My wife and I have been married for 12 years, and both of us are almost 40. We were both virgins (religious reasons). Our sex drives & desires have been always mismatched in one way or the other. In the beginning I had the higher drive and desire, however in the last couple of years, my wife has begun to exhibit higher drive and occasionally initiating. We get along fairly well, have had no major fights lately, no addictions...no abuse...no affairs. We are very different from each other, almost nothing in common. I am introverted, she is extroverted. I have limited social skills coupled with minor social anxiety, where as wife loves being the center of attention and is funny and full of life in social gatherings. If you ask me, what we have in common, I will have to think very hard to say anything other than love for our kids.

Our sexual history is a mixed bag, some good , some bad. My wife had quite a bit of anxiety regarding sex early in our marriage. She desired sex less than me, but did enjoy it, when it happened. She controlled that aspect of our life for obvious reasons. I have been rejected countless times. I am yet to learn to handle rejection properly. Avoiding rejection has been a major theme of my life. It used to be lot of work to get my wife to do anything different in bed. I remember sex being almost always on my mind. I also remember, the first emotions I felt when I got up in the morning was anger & frustration for not getting any action the prior night.


Quite a bit has changed for me in the last 3 years. As our kids grow, I am becoming more involved with school ,homework and other extra curricular activities. Professionally I now have a chance to become relevant and visible outside my department. I have started taking classes that will help me professionally. I am beginning to acquire clarity in my thinking. I am still not sure what I want from my life, but have clarity in in what I don't want from life. I used to listen to talk radio religiously, It's been long gone now. I cancelled Cable TV about 2 years ago. I stopped volunteering at my church, It used to be a huge part of my life. I started to eat healthy. I have lost weight. I used to drink 2-3 times a week, I have not had a drink since Christmas. I don't even watch porn as much as I used to. I could probably count in one hand, the number of times I have watched porn in the last 6 months. I picked up a hobby that I used to have in my teens and early twenties.


In other words at this point in my life, I have very little desire or need for sex. To be honest, I hesitate to call myself LD, I believe I have a normal drive, I have occasional urge to watch porn and take care of business myself. What has really changed is that sex is no-longer is front-and-center of my mind in the last 1-2 years. I occupies a very small real-estate in my brain. We have had sex twice in the last 3 months, I initiated once and the second time it happened because wife complained about me no longer initiating. Sex for me used to be a top 3 priority, now I am not sure if it is even a top 10 priority. However, If I am alone at home and have nothing to do, The urge to watch porn comes rushing to my mind.
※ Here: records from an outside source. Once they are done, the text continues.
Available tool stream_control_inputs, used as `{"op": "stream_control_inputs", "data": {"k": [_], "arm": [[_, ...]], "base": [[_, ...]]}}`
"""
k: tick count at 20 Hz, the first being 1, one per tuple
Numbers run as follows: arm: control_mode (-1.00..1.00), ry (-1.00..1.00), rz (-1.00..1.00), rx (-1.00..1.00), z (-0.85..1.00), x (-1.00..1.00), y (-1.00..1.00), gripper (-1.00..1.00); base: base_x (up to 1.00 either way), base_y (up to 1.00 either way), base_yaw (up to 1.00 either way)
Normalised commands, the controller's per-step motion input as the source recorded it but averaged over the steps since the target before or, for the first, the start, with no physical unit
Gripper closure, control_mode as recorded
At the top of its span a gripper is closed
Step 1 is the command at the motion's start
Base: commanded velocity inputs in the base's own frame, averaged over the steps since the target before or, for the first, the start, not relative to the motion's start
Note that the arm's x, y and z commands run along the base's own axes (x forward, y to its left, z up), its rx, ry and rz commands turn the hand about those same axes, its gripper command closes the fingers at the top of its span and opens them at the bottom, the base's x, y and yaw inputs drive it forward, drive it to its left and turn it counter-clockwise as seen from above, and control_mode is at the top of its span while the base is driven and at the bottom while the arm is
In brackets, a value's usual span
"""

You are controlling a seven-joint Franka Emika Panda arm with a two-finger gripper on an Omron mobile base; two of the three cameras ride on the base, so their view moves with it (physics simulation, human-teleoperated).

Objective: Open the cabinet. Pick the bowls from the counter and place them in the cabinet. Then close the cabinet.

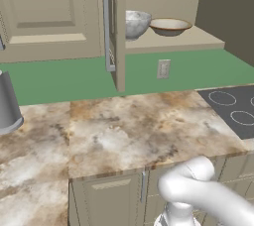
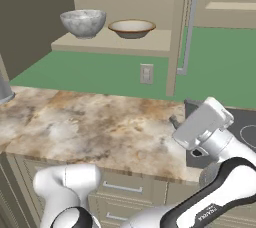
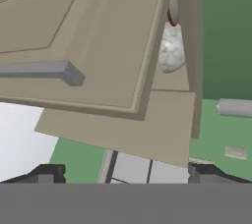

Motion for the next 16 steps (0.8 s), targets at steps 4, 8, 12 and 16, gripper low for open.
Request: {"op": "stream_control_inputs", "data": {"k": [4,8,12,16], "arm": [[-1.00,0.00,0.14,0.06,0.00,0.57,-0.28,-1.00],[-1.00,0.01,0.12,0.04,0.00,0.62,-0.23,-1.00],[-1.00,0.01,0.13,0.05,0.00,0.53,-0.30,-1.00],[-1.00,0.00,0.12,0.03,0.00,0.38,-0.37,-1.00]], "base": [[0.00,0.00,0.00],[0.00,0.00,0.00],[0.00,0.00,0.00],[0.00,0.00,0.00]]}}
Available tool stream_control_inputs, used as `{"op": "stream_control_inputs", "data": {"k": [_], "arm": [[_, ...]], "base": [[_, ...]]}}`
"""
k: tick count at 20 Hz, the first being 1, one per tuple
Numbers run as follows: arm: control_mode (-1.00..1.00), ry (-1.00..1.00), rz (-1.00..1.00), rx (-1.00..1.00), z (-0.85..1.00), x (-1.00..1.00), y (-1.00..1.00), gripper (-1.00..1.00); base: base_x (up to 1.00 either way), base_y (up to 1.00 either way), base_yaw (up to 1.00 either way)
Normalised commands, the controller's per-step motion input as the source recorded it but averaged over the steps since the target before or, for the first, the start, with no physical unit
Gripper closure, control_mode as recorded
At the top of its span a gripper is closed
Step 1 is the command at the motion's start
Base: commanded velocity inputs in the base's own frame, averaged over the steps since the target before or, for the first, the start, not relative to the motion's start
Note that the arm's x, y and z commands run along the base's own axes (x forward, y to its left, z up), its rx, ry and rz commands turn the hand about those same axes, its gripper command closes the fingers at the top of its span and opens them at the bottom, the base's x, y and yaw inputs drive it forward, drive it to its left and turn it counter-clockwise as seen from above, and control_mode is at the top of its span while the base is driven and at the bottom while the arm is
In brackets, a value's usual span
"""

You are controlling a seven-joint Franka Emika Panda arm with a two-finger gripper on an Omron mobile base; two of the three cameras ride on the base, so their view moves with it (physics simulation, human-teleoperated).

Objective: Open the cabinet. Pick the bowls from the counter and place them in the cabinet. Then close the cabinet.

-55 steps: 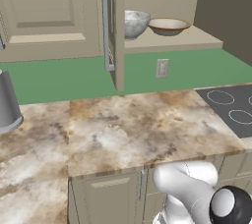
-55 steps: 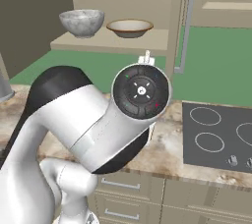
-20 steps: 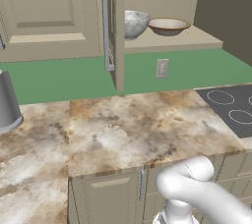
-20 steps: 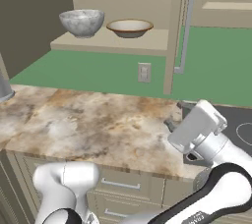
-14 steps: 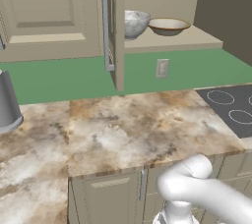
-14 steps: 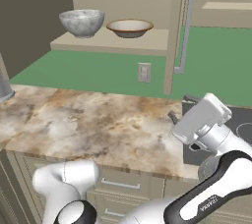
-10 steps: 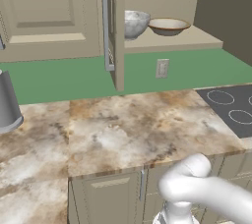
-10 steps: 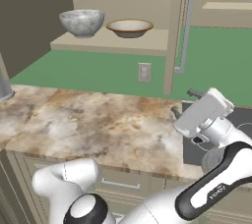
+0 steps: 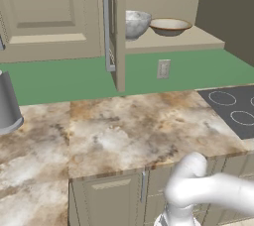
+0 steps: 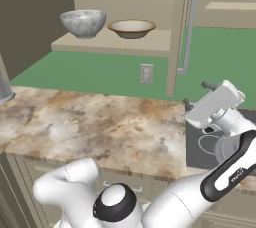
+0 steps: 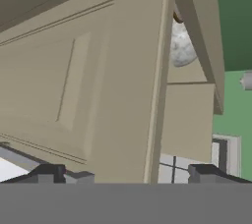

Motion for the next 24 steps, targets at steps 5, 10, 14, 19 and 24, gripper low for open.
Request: {"op": "stream_control_inputs", "data": {"k": [5,10,14,19,24], "arm": [[-1.00,0.00,0.09,0.04,0.16,0.23,-0.36,-1.00],[-1.00,0.00,0.03,0.00,0.07,0.08,-0.06,-1.00],[-1.00,0.00,0.00,0.00,0.01,0.05,0.01,-1.00],[-1.00,0.00,-0.02,-0.05,0.00,0.02,0.28,-1.00],[-1.00,-0.03,-0.15,-0.11,0.00,0.00,0.64,-1.00]], "base": [[0.00,0.00,0.00],[0.00,0.00,0.00],[0.00,0.00,0.00],[0.00,0.00,0.00],[0.00,0.00,0.00]]}}
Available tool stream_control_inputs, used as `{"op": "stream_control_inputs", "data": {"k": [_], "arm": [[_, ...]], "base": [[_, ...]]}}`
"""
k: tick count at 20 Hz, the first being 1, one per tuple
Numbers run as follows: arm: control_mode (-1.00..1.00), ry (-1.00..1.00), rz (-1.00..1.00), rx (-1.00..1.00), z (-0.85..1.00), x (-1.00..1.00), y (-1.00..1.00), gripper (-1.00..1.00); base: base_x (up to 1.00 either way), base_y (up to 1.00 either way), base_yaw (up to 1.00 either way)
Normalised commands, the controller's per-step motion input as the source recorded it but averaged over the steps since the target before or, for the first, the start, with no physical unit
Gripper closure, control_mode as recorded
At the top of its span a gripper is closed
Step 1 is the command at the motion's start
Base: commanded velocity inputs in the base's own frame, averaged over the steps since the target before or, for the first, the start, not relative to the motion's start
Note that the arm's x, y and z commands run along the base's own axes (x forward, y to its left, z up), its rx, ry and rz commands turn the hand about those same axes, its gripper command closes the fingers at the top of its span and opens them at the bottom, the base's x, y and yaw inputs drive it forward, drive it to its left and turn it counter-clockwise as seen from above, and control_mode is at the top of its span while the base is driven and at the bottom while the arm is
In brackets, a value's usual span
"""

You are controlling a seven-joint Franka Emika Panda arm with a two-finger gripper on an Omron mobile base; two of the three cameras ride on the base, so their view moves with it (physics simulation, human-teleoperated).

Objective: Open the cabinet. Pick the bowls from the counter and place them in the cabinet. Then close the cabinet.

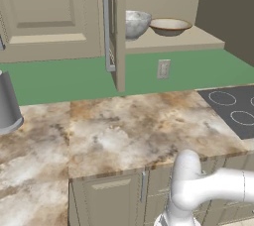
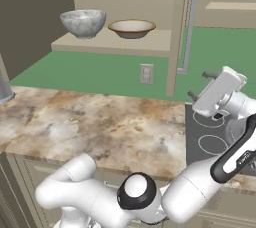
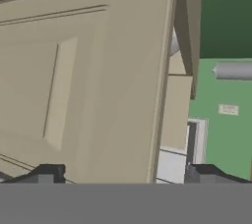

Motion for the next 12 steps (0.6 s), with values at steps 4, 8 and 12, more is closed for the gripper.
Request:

My wife on the other hand has become more vocal in communicating her desires, more willing to do things in bed than before. She also complains a lot more about me not initiating and occasionally she initiates. These changes happened over the last 1-2 years. Initially I rejected her advances couple of times and If I am being honest with myself, I would say I enjoyed rejecting her. I do know that was wrong and have not done that ever since. It's got to a point that if she indicates a desire, I will make sure she get's her needs taken care of. However...Like I said before, desire for sex is not front-and-center of my mind and I completely forget about sex until my wife mumbles about it. She does not like this new dynamic in our relationship at all.


I have made it very clear to my wife that, I will not reject her if she initiates. I have also communicated that all she needs to do is to hint, if she is interested. I have gotten better a deciphering her hints. I absolutely do not want her to live sexually frustrated, like I did in my late 20's to mid 30's. However, she is not very happy with this condition, She want's me to pursue her, like I used to do in the past. That's a role I am not too excited to play anymore. Because I have tried to do that recently, and the one time she rejected my advance, anger, frustration & sadness came rushing at me. I don't like how that makes me feel. This makes me very very hesitant to play the role of the pursuer. Also If I was completely honest with myself, I like the current equation of the balance of power in our relationships, who wouldn't.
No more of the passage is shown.